= Work order =
Omit all images, then repeat exactly the lines below from the one containing "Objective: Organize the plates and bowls" through the one containing "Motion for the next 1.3", both ends included.

= Information =
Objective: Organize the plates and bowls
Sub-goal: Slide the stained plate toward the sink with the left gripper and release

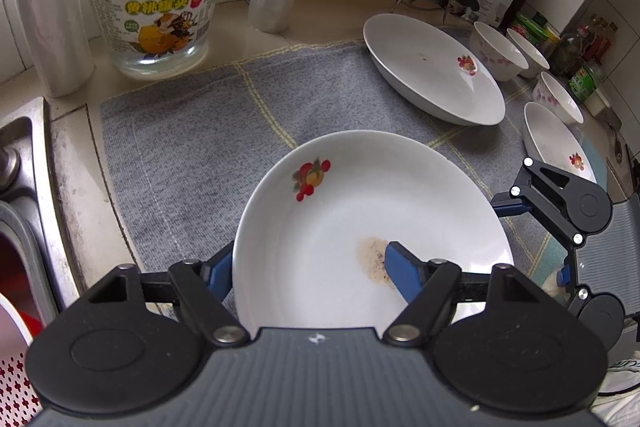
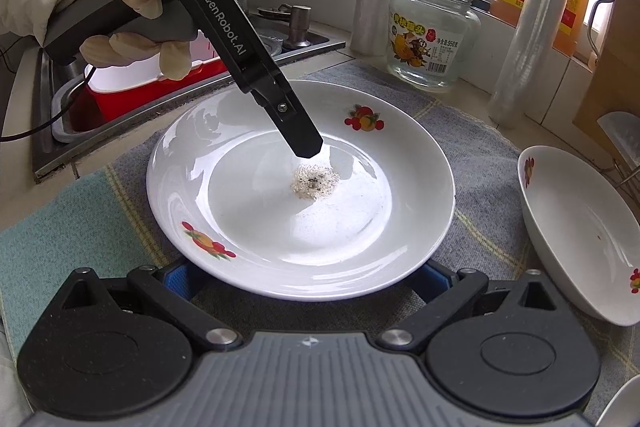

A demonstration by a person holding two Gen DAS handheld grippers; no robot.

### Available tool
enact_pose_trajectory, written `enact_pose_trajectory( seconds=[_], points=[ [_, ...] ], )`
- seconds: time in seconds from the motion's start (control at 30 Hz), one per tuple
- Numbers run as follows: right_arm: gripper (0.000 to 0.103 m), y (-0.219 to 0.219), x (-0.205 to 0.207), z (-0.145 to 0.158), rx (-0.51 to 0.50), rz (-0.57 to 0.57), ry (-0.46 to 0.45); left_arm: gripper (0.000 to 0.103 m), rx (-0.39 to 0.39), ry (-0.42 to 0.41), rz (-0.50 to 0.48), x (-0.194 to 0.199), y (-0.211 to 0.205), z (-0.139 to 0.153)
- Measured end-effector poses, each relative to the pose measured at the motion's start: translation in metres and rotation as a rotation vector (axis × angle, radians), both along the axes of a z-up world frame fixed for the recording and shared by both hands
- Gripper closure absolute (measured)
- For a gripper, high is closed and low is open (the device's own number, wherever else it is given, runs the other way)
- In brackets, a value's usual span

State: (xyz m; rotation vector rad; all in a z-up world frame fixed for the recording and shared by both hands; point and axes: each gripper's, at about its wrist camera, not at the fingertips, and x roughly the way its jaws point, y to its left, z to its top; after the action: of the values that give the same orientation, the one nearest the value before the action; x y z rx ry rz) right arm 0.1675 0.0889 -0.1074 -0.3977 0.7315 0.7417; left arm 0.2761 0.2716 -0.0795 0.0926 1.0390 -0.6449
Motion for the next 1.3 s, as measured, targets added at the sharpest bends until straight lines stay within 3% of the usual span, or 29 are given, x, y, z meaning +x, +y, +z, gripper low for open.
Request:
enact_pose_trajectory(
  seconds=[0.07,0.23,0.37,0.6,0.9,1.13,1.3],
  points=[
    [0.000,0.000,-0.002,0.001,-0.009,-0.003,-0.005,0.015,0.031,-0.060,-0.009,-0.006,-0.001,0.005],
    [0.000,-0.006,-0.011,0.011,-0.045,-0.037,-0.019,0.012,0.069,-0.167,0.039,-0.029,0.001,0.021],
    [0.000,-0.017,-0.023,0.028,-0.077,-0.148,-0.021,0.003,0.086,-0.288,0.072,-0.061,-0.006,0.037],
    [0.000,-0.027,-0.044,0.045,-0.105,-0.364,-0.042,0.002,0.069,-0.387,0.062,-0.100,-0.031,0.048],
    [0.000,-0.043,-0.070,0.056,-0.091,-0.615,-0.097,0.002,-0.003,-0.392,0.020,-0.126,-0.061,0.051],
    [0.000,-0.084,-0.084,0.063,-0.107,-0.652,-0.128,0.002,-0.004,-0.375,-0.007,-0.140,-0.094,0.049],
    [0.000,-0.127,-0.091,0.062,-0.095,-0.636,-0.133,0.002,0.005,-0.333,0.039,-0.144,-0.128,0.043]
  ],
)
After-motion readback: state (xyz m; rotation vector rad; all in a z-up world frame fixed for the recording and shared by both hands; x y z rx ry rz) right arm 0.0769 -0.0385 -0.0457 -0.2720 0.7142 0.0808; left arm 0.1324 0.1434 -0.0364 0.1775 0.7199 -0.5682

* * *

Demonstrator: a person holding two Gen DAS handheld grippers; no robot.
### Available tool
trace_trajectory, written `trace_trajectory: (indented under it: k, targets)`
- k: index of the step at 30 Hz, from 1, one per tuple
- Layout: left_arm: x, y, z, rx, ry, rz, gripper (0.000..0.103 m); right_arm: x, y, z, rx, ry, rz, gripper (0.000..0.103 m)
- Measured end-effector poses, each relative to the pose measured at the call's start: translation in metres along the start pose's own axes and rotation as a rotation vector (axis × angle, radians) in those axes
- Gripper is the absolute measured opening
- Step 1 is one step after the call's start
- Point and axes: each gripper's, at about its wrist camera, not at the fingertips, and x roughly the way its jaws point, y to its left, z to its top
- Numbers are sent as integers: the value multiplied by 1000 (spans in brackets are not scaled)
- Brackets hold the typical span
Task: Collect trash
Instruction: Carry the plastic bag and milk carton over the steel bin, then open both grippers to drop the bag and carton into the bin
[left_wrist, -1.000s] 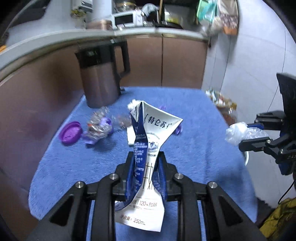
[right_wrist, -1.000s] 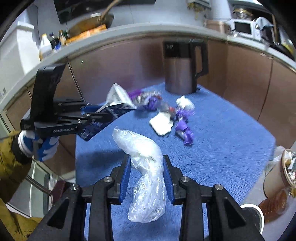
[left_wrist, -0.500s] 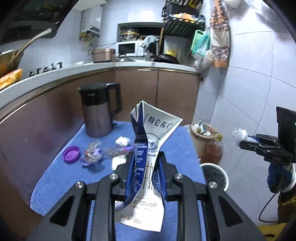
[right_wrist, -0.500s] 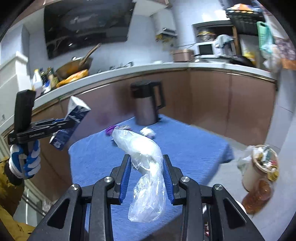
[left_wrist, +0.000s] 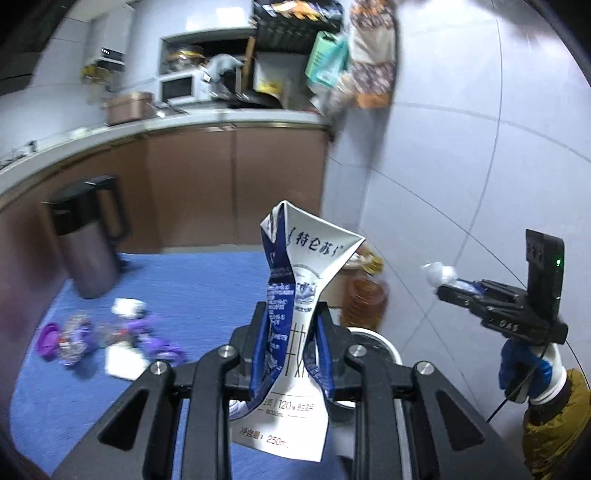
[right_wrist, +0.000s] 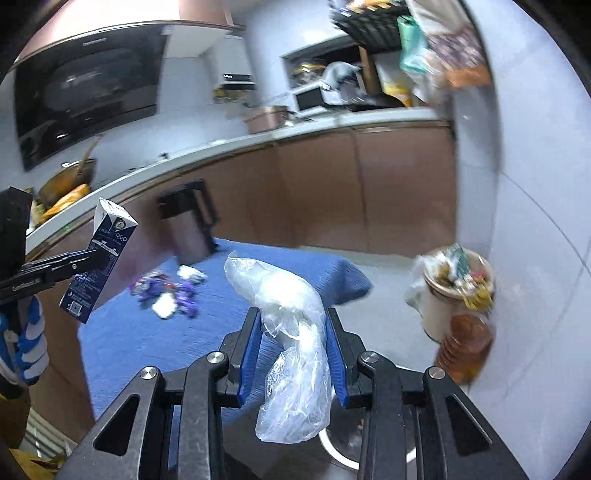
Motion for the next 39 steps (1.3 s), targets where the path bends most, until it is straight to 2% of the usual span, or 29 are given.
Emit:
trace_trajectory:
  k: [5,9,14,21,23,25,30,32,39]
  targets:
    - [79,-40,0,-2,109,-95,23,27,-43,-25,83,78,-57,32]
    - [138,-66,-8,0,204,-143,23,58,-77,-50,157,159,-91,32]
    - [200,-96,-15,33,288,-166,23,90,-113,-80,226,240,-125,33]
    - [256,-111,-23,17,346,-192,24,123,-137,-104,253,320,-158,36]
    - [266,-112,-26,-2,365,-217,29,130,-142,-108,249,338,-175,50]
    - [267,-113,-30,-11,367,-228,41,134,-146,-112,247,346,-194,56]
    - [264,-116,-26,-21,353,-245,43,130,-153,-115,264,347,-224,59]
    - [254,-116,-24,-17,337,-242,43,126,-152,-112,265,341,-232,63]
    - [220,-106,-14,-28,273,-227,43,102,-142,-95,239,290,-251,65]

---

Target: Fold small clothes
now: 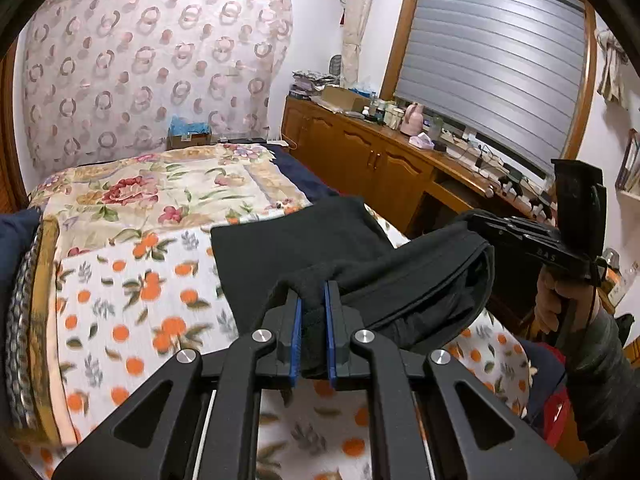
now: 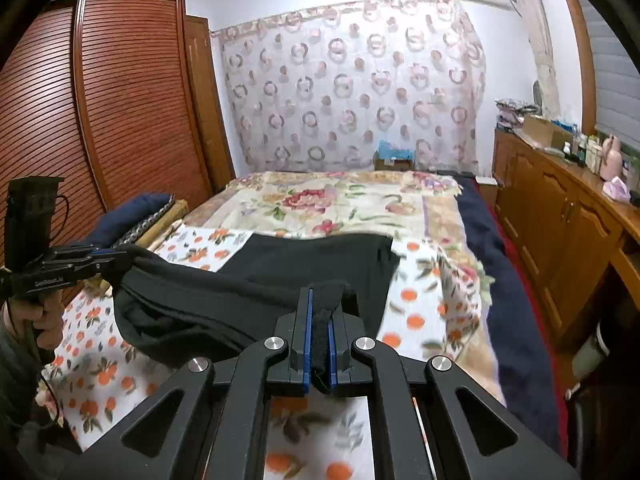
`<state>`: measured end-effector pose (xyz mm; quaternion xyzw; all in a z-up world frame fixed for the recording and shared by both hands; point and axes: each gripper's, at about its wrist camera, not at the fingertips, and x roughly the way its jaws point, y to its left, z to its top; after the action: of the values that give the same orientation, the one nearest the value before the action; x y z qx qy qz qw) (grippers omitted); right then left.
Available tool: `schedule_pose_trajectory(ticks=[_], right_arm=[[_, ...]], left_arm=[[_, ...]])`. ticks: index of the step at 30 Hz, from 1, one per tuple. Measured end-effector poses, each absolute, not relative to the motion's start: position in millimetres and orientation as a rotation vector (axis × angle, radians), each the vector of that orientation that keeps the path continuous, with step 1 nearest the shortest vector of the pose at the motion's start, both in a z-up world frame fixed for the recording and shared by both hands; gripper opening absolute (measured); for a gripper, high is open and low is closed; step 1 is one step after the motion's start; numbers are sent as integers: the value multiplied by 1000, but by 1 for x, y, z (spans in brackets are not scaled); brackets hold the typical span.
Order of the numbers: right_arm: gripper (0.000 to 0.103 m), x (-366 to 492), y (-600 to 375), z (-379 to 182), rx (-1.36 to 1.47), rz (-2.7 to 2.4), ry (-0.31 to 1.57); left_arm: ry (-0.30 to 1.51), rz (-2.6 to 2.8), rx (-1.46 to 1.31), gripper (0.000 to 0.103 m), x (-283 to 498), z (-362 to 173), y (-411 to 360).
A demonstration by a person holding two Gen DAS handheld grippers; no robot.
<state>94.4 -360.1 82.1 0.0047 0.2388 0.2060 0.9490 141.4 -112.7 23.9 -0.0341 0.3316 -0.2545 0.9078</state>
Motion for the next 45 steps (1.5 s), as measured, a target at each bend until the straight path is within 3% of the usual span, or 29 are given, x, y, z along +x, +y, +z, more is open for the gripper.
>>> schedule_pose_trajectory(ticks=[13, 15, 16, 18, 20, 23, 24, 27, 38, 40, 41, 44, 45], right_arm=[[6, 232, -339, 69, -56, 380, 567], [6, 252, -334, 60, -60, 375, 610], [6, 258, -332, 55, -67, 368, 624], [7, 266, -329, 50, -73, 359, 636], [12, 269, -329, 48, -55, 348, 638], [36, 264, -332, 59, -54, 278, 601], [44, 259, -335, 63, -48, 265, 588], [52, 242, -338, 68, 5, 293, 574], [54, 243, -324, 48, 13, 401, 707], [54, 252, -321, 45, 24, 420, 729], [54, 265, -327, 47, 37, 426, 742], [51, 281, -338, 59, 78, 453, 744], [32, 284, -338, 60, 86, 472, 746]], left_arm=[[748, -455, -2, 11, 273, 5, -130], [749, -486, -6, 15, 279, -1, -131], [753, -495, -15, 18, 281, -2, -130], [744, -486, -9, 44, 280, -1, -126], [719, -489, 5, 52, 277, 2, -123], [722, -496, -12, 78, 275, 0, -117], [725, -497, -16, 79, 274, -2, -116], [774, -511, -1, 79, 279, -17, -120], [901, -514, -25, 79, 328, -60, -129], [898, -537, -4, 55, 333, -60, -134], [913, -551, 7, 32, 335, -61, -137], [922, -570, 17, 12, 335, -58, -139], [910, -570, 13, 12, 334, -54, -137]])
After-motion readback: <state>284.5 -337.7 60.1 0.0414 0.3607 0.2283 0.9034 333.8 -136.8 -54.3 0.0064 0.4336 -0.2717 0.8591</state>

= Exercise result =
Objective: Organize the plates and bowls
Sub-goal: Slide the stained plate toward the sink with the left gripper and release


A demonstration by a person holding two Gen DAS handheld grippers; no robot.

### Available tool
enact_pose_trajectory, written `enact_pose_trajectory( seconds=[_], points=[ [_, ...] ], )`
- seconds: time in seconds from the motion's start (control at 30 Hz), one per tuple
- Numbers run as follows: right_arm: gripper (0.000 to 0.103 m), y (-0.219 to 0.219), x (-0.205 to 0.207), z (-0.145 to 0.158), rx (-0.51 to 0.50), rz (-0.57 to 0.57), ry (-0.46 to 0.45); left_arm: gripper (0.000 to 0.103 m), rx (-0.39 to 0.39), ry (-0.42 to 0.41), rz (-0.50 to 0.48), x (-0.194 to 0.199), y (-0.211 to 0.205), z (-0.139 to 0.153)
- Measured end-effector poses, each relative to the pose measured at the motion's start: translation in metres and rotation as a rotation vector (axis × angle, radians), both along the axes of a z-up world frame fixed for the recording and shared by both hands
- Gripper closure absolute (measured)
- For a gripper, high is closed and low is open (the device's own number, wherever else it is given, runs the other way)
- In brackets, a value's usual span

State: (xyz m; rotation vector rad; all in a z-up world frame fixed for the recording and shared by both hands; point and axes: each gripper's, at about its wrist camera, not at the fingertips, and x roughly the way its jaws point, y to its left, z to its top; after the action: of the values that give the same orientation, the one nearest the value before the action; x y z rx ry rz) right arm 0.1675 0.0889 -0.1074 -0.3977 0.7315 0.7417; left arm 0.2761 0.2716 -0.0795 0.0926 1.0390 -0.6449
Motion for the next 1.3 s, as measured, targets added at the sharpest bends until straight lines stay within 3% of the usual span, or 29 are given, x, y, z meaning +x, +y, +z, gripper low for open.

Nothing remains to add to the answer.